You can find the commit history of the adaptation in my [repository](https://github.com/hungyuhang/ca2023-lab3) on GitHub.
### Adapts the Assembly Code to Lab3
First, I do the following operations:
1. Put `hw2_asm.S` in the `csrc` directory.
2. Remove the code related to `rdcycle` and `rdcycleh` in `hw2_asm.S`.
3. Add `hw2_asm.asmbin` to `Makefile` in the `csrc` directory.
- Append `hw2_asm.asmbin` at the end of the `BINS` variable.
4. Run `$ make update` to generate `hw2_asm.asmbin`.
5. Add a blank test for `hw2_asm.asmbin` in `CPUTest.scala`.
At this moment, the code works fine when I run the following command:
```
$ sbt "testOnly riscv.singlecycle.HW2Test"
```
And then I do the following operations:
1. Modify `hw2_asm.S`.
- Make the code to store its results in memory address `0x0000000C`, `0x00000008`, and `0x00000004`.
2. Write corresponding test code in `CPUTest.scala`.
The modified code still pass the test.
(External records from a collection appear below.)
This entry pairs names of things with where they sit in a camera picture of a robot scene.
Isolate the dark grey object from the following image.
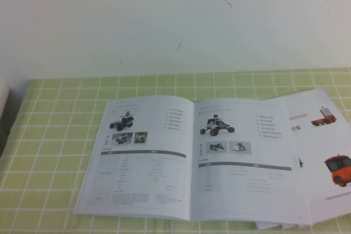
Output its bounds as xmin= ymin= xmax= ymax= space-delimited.
xmin=0 ymin=116 xmax=11 ymax=161

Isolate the white product catalogue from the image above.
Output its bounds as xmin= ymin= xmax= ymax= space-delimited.
xmin=72 ymin=94 xmax=315 ymax=225

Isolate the white box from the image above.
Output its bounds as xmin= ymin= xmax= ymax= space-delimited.
xmin=0 ymin=80 xmax=12 ymax=136

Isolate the green checked tablecloth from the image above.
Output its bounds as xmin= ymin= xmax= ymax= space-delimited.
xmin=0 ymin=66 xmax=351 ymax=234

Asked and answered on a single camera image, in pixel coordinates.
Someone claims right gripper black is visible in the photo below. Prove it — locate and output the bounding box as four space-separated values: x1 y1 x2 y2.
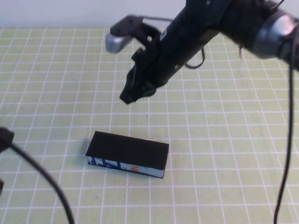
119 29 206 105

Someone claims black glasses case printed side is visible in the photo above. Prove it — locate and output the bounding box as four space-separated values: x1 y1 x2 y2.
85 130 170 179

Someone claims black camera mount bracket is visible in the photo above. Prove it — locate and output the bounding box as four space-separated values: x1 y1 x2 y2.
134 21 162 49

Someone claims green white grid tablecloth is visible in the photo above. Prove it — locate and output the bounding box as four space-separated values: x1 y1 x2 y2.
0 26 299 224

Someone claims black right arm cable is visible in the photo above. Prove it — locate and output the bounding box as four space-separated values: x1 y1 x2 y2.
140 0 299 224

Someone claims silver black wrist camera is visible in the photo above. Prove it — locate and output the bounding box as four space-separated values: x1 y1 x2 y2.
104 15 143 54

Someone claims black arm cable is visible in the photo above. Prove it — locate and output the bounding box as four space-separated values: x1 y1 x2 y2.
8 140 75 224
140 0 299 224

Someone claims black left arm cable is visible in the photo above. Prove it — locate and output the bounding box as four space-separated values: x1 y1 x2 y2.
8 140 75 224

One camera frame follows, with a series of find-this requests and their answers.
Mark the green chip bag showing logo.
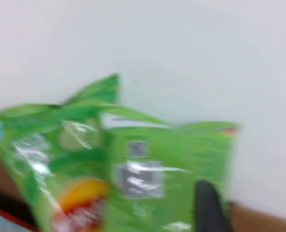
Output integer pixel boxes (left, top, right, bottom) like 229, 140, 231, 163
0, 73, 120, 232

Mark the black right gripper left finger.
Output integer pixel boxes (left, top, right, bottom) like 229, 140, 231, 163
195, 180, 232, 232

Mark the green chip bag showing barcode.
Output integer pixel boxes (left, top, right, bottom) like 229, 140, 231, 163
101, 106, 241, 232

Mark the red light-blue shrimp chip bag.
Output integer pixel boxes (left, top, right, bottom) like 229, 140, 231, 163
0, 203, 37, 232

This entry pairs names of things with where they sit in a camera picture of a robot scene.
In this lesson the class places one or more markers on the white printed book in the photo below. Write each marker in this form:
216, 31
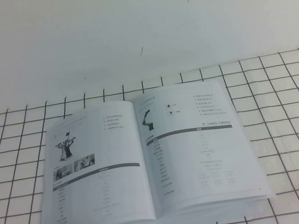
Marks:
102, 155

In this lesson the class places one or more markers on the white black-grid tablecloth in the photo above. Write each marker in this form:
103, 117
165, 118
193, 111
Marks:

Here is the output of the test result:
```
[info] welcome to sbt 1.9.7 (Eclipse Adoptium Java 11.0.21)
[info] loading settings for project ca2023-lab3-build from plugins.sbt ...
[info] loading project definition from /home/hungyuhang/ca2023-lab3/project
[info] loading settings for project root from build.sbt ...
[info] set current project to mycpu (in build file:/home/hungyuhang/ca2023-lab3/)
[info] HW2Test:
[info] Single Cycle CPU
[info] - should calculate the leftmost-zero-byte of 3 64bit numbers
[info] Run completed in 10 seconds, 514 milliseconds.
[info] Total number of tests run: 1
[info] Suites: completed 1, aborted 0
[info] Tests: succeeded 1, failed 0, canceled 0, ignored 0, pending 0
[info] All tests passed.
[success] Total time: 14 s, completed Nov 24, 2023, 10:33:10 PM
```
### Using Verilator to Run the Assembly
Use the following command to generate the simulation executable file of the CPU:
```
$ make verilator
```
And use the following command to run `hw2_asm.asmbin` on the simulated CPU:
```
$ ./run-verilator.sh -instruction src/main/resources/hw2_asm.asmbin -time 4000 -vcd dump01.vcd
```
Output:
```
-time 4000
-memory 1048576
-instruction src/main/resources/hw2_asm.asmbin
[-------------------->] 100%
```
Use GTKWave to view the output waveform file `dump01.vcd`:
Case 1

- Instruction `0x00AE6E33` is equal to `or t3, t3, a0`.
- `alu_io_func` is 6, which stands for `ALUFunctions.or` in the CPU code.
- The value of `alu_io_reslut` is equal to `0x90A1B2C3 | 0x55007700`.
Case2

- Instruction `0x00112023` is equal to `sw ra, 0(sp)`.
- Since it is a store word instruction, `io_memory_write_enable` is 1.
- And the instruction will write the value `0x00001020` to memory address`0xFFFFFFF8`.
- The value of `alu_io_op1` is the base memory address, which is the value of `sp`.
- The value of `alu_io_op2` is the offset of the memory address, which is 0.
- The address input of the memory `io_memory_bundle_address` is `0xFFFFFFF8`, which is equal to the ALU output `alu_io_result`.
- The data input of the memory `io_memory_bundle_write_data` is `0x00001020`, which is equal to the value of `io_reg2_data`.
- And since `io_read_address2` is 1, the value of `io_reg2_data` is now the value of register `ra`.
Case3

- Instruction `0x084000EF` is equal to `jal ra, 132`.
- `io_if_jump_flag` is set to 1.
- The value of `io_if_jump_address` is equal to the sum of the current instruction address and the immediate field of the instruction, which are `0x0000101C` and `0x84` respectively.
- And from the waveform graph, we can see that the instruction address at the next clock cycle changed to `0x000010A0`, which is equal to `io_if_jump_address`.